= Beginning of Section =

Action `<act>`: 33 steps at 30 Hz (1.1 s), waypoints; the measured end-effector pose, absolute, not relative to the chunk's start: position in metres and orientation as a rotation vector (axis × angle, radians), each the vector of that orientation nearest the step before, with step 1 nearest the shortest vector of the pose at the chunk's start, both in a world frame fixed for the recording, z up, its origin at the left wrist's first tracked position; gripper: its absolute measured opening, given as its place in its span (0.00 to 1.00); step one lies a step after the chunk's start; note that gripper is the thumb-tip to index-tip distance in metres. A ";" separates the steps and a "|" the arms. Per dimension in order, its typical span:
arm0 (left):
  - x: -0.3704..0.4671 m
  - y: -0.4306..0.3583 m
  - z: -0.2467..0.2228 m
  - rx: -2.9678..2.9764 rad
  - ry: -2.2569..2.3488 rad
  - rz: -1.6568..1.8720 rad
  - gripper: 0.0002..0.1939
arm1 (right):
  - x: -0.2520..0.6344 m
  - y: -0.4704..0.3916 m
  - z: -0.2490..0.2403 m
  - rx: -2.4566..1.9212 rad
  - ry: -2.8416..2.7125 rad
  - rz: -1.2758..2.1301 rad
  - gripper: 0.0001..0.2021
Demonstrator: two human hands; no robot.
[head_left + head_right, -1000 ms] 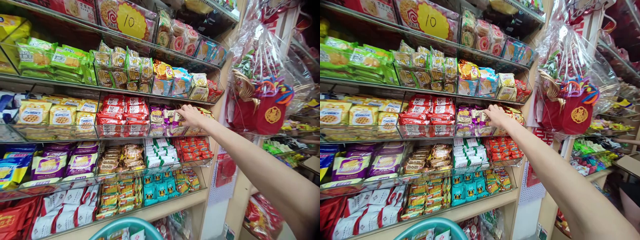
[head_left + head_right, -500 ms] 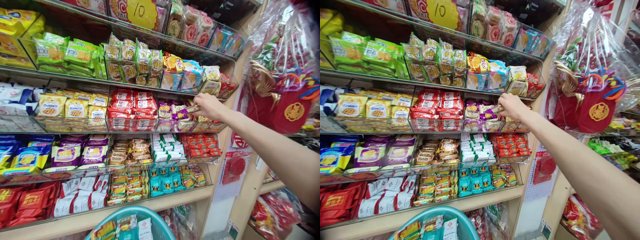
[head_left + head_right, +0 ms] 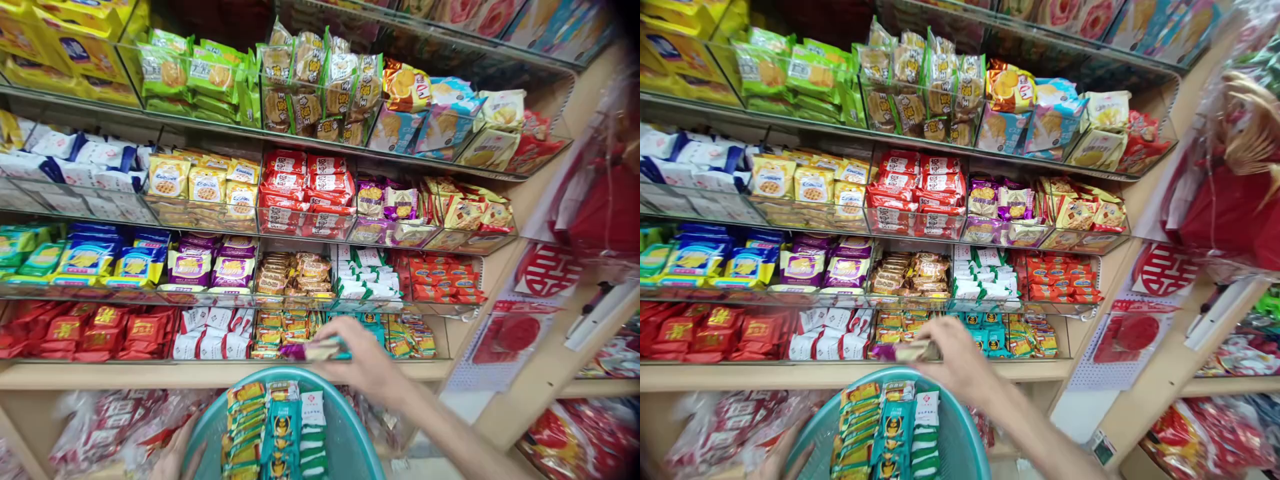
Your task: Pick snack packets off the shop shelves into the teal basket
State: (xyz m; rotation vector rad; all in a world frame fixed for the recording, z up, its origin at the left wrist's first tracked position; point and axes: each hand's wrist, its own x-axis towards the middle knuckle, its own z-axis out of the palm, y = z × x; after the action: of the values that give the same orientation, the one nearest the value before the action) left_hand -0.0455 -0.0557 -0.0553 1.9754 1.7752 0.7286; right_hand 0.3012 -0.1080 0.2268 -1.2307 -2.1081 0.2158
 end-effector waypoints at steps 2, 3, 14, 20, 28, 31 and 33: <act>-0.045 -0.056 -0.051 1.980 1.751 0.780 0.35 | 0.272 -0.110 0.179 -1.273 -2.116 0.530 0.11; -0.044 -0.056 -0.050 1.991 1.736 0.822 0.34 | 0.260 -0.111 0.156 -1.295 -2.109 0.671 0.13; -0.022 -0.087 -0.001 1.932 1.513 1.109 0.22 | 0.206 -0.103 0.003 -1.295 -1.779 1.396 0.18; 0.004 -0.109 -0.003 1.458 1.004 0.744 0.31 | 0.197 -0.110 -0.024 -1.084 -1.599 1.702 0.21; 0.009 -0.111 -0.013 1.243 0.910 0.674 0.27 | 0.192 -0.125 -0.042 -1.358 -0.973 2.036 0.28; 0.005 -0.111 -0.024 1.209 1.064 0.659 0.37 | 0.190 -0.131 -0.047 -1.276 -0.814 2.108 0.25; 0.003 -0.110 -0.035 1.240 1.206 0.648 0.40 | 0.188 -0.135 -0.047 -1.252 -0.778 2.132 0.22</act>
State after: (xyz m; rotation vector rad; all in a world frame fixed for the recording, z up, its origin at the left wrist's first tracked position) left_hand 0.0027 -0.1102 -0.0348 1.2404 1.2056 0.6482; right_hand 0.1882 -0.1353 -0.0467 -1.2524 -0.7781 2.1320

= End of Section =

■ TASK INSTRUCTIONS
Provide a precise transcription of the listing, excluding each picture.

■ TASK RESULT
Action `<act>`: 33 steps at 30 Hz (1.1 s), waypoints; the measured end-effector pose, absolute, not relative to the chunk's start: position in metres and orientation as a rotation vector (axis × angle, radians), each the vector of that orientation nearest the step before, with step 1 nearest the shortest vector of the pose at the chunk's start, both in a world frame fixed for the recording, z up, its origin at the left wrist's first tracked position; gripper: its absolute measured opening, given as its place in its span (0.00 to 1.00); step one lies a step after the chunk's start; note that gripper is the thumb-tip to index-tip distance in metres. A ";" separates the steps and a "|" the arms. Per dimension in order, its typical span:
arm0 (left):
  - x: -0.3704..0.4671 m
  - y: -0.4306..0.3583 m
  - z: -0.2467..0.2228 m
  - rx: -2.9678..2.9764 rad
  - ry: -2.2569..2.3488 rad
  - rz: -1.6568..1.8720 rad
  - gripper: 0.0002..0.1939
arm1 (right):
  - x: -0.2520..0.6344 m
  - y: -0.4704..0.3916 m
  - z: -0.2490..0.2403 m
  - rx: -2.4566..1.9212 rad
  - ry: -2.8416..2.7125 rad
  - rz: -1.2758..2.1301 rad
  - gripper: 0.0001..0.2021
Demonstrator: two human hands; no robot.
[head_left + head_right, -1000 ms] 
[head_left + head_right, -500 ms] 
[head_left + head_right, +0 ms] 
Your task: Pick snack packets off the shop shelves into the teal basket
State: (xyz m; rotation vector rad; all in a world frame fixed for the recording, z up, its origin at the left wrist's first tracked position; point and axes: each hand's wrist, its own x-axis towards the middle knuckle, its own z-axis out of the palm, y = z × x; after the action: of the values that give the same orientation, the one nearest the value before the action) left_hand -0.0455 -0.0557 -0.0553 1.9754 1.7752 0.7286; right_hand 0.3012 -0.1080 0.2268 -1.2307 -2.1081 0.2158
 end-effector waypoints at steps 2, 3, 14, 20, 28, 31 and 33: <act>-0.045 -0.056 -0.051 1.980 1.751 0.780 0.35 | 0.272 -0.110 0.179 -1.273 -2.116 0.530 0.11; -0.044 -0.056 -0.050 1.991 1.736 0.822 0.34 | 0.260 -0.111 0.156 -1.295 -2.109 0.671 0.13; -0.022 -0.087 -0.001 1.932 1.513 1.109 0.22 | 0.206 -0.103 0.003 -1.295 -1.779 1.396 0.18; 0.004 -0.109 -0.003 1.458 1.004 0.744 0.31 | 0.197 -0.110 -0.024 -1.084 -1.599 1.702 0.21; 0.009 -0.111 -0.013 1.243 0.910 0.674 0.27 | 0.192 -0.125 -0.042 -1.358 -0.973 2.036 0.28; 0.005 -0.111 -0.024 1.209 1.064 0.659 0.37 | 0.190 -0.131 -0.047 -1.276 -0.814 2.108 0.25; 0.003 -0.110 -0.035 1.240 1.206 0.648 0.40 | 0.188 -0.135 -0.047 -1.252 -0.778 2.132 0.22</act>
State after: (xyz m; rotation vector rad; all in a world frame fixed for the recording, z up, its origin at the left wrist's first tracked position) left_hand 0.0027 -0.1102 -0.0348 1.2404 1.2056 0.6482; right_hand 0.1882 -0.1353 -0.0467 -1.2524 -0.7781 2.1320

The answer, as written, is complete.